## Aim of the exercise
Below are several entries. Transcribe exactly those lines that fall from the one with "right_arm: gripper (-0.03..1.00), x" through the one with "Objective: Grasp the", end lines included.

## Information shown
......
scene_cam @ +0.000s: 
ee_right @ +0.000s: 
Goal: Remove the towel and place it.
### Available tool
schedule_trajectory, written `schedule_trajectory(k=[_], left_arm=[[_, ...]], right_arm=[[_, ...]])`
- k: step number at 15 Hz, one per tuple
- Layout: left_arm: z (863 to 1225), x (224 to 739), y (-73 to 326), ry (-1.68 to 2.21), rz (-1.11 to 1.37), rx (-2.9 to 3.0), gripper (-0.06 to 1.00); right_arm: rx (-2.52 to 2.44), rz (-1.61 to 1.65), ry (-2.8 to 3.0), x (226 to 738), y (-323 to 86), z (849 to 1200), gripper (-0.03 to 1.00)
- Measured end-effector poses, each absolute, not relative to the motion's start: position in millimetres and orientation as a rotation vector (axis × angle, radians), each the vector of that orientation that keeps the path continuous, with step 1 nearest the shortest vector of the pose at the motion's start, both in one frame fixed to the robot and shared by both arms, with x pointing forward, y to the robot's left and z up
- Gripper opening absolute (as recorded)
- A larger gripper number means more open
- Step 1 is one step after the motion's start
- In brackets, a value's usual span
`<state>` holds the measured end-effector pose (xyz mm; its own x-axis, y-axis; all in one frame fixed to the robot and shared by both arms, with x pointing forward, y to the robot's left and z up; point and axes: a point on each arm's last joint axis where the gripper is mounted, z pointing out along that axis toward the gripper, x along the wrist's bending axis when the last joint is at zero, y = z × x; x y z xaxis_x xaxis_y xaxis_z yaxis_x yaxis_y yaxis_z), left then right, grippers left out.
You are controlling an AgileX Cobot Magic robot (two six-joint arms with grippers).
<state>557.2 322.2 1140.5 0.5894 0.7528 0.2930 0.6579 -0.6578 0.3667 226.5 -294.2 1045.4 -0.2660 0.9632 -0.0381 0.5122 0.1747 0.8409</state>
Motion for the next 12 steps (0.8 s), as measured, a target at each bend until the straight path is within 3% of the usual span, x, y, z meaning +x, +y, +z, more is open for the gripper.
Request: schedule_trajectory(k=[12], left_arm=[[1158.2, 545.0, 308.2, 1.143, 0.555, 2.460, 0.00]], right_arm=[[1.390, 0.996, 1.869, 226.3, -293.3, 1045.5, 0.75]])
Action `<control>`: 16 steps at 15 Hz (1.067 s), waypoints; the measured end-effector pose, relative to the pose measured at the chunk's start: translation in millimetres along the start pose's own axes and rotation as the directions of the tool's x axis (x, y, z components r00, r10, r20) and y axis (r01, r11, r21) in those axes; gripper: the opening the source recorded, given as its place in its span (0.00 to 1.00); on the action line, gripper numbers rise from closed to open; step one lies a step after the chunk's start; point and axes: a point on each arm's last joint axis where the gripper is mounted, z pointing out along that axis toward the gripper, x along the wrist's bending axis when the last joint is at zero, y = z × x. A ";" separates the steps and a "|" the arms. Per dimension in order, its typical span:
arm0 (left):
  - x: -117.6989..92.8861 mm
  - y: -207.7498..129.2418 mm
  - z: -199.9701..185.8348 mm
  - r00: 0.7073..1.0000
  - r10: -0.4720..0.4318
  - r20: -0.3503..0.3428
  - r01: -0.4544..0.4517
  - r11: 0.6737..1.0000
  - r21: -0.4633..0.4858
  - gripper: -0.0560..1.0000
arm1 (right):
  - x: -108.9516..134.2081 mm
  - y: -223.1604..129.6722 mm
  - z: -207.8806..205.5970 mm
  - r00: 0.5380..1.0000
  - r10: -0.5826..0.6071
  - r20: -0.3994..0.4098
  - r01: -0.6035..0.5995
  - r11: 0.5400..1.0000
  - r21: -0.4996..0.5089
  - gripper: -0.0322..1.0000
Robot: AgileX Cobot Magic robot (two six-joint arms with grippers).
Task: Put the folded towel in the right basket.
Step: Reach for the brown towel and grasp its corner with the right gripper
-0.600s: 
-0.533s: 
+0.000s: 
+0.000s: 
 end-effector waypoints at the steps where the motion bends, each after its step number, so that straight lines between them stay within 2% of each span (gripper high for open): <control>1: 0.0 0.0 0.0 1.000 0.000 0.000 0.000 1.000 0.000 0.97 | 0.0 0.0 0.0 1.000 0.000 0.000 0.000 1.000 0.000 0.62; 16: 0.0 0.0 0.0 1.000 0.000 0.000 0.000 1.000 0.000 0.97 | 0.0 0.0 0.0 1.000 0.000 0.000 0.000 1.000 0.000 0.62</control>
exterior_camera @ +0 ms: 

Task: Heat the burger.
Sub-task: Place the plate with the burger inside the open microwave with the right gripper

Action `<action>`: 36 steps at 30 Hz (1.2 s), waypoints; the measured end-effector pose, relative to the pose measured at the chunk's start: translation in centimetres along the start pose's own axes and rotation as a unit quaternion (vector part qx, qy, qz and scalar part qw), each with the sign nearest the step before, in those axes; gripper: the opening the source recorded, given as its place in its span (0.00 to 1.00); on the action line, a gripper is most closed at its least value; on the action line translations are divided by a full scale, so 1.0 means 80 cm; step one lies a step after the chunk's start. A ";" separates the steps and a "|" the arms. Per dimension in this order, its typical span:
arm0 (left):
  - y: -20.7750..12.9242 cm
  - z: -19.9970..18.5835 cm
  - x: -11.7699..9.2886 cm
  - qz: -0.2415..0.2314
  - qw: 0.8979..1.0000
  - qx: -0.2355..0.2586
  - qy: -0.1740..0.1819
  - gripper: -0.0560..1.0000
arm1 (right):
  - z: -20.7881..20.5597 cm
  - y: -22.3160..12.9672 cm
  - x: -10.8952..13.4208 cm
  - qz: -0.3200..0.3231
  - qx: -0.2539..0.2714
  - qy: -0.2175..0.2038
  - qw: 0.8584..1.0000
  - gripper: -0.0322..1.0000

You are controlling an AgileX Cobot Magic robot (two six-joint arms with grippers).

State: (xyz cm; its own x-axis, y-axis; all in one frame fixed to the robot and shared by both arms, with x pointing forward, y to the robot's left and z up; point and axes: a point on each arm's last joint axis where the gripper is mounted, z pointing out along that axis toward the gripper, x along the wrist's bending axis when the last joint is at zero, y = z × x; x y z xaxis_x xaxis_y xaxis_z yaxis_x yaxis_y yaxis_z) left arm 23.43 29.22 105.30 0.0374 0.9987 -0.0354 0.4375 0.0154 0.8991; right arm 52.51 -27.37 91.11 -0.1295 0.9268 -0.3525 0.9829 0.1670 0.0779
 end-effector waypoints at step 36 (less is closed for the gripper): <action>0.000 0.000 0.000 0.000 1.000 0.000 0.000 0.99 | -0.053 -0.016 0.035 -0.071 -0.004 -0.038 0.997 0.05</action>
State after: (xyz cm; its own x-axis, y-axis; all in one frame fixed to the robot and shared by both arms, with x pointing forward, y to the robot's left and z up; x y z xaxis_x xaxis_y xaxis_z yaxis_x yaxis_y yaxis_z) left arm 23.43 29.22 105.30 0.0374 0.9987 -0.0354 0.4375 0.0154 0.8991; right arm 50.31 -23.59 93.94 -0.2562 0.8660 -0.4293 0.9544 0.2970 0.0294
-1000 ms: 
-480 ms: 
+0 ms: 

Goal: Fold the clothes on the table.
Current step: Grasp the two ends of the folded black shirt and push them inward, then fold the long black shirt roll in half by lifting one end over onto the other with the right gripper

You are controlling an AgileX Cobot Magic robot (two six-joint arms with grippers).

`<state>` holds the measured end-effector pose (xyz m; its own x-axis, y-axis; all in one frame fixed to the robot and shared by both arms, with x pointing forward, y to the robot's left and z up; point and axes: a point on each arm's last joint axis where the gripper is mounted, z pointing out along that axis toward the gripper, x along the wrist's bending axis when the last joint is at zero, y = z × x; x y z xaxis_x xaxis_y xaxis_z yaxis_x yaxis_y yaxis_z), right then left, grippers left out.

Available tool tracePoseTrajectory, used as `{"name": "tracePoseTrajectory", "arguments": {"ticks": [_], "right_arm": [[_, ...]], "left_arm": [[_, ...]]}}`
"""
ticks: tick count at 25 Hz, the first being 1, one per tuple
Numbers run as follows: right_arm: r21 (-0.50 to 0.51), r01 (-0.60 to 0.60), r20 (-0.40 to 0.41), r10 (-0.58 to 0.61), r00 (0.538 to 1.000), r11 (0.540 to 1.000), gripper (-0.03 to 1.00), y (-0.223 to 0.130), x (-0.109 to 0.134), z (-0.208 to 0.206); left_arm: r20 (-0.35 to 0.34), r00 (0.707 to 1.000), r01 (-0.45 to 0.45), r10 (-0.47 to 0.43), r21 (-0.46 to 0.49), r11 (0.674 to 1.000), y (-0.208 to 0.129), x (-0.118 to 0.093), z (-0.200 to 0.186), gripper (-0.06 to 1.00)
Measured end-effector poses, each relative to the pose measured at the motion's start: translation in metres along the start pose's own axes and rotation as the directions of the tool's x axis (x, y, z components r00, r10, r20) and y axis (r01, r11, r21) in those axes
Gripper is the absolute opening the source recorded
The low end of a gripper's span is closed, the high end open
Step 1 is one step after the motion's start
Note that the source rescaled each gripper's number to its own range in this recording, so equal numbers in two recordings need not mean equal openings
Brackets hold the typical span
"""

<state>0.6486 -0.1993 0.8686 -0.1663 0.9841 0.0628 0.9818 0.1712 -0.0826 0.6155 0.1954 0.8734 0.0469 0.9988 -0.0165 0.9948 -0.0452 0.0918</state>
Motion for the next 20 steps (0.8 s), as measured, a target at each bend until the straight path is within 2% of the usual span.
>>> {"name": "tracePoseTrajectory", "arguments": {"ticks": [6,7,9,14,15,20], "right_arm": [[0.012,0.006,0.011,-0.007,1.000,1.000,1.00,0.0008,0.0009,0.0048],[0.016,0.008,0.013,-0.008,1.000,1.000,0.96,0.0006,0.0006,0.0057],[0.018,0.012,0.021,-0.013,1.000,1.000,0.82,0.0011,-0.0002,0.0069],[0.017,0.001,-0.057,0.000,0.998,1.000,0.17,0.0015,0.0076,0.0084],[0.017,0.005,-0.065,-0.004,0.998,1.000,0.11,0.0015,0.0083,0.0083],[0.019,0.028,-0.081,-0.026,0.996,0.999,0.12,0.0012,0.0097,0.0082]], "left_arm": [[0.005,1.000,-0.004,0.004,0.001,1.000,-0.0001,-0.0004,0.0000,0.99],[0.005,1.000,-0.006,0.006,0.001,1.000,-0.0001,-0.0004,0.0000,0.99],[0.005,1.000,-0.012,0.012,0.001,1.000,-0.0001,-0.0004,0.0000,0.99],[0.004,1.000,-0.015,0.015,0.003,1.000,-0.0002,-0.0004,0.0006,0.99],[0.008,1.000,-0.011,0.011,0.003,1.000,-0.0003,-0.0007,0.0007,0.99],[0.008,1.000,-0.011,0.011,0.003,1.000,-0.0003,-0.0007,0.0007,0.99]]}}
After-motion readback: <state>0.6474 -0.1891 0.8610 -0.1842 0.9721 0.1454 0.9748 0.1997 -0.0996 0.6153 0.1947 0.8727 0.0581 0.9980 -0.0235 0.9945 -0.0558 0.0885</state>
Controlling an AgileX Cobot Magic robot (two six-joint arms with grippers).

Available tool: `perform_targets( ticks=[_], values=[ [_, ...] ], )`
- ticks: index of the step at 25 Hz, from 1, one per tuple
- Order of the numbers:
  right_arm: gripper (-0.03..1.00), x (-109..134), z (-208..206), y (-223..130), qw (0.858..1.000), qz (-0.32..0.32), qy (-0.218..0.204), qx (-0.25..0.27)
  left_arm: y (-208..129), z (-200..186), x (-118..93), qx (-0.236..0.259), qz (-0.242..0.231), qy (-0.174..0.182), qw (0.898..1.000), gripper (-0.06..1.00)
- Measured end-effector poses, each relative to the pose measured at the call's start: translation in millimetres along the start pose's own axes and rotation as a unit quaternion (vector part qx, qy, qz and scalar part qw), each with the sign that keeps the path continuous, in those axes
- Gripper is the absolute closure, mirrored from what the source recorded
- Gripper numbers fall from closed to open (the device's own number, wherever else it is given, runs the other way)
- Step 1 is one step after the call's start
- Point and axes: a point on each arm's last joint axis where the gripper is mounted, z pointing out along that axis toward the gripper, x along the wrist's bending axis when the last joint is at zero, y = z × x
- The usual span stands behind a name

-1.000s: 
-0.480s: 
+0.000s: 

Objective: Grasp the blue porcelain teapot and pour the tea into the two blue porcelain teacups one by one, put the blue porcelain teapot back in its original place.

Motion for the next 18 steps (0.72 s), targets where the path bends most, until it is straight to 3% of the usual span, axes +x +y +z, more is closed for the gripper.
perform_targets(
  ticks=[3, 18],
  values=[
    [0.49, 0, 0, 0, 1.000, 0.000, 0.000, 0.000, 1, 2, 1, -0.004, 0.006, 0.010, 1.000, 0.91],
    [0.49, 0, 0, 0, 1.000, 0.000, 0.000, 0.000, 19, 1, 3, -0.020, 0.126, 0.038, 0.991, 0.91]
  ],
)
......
## Answer to this problem
  right_arm: gripper (-0.03..1.00), x (-109..134), z (-208..206), y (-223..130), qw (0.858..1.000), qz (-0.32..0.32), qy (-0.218..0.204), qx (-0.25..0.27)
  left_arm: y (-208..129), z (-200..186), x (-118..93), qx (-0.236..0.259), qz (-0.242..0.231), qy (-0.174..0.182), qw (0.898..1.000), gripper (-0.06..1.00)
- Measured end-effector poses, each relative to the pose measured at the call's start: translation in millimetres along the start pose's own axes and rotation as a unit quaternion (vector part qx, qy, qz and scalar part qw), each with the sign that keeps the path continuous, in those axes
- Gripper is the absolute closure, mirrored from what the source recorded
- Gripper numbers fall from closed to open (the device's own number, wherever else it is given, runs the other way)
- Step 1 is one step after the call's start
- Point and axes: a point on each arm's last joint axis where the gripper is mounted, z pointing out along that axis toward the gripper, x along the wrist's bending axis when the last joint is at zero, y = z × x
- The usual span stands behind a name

-1.000s: 
-0.480s: 
+0.000s: 

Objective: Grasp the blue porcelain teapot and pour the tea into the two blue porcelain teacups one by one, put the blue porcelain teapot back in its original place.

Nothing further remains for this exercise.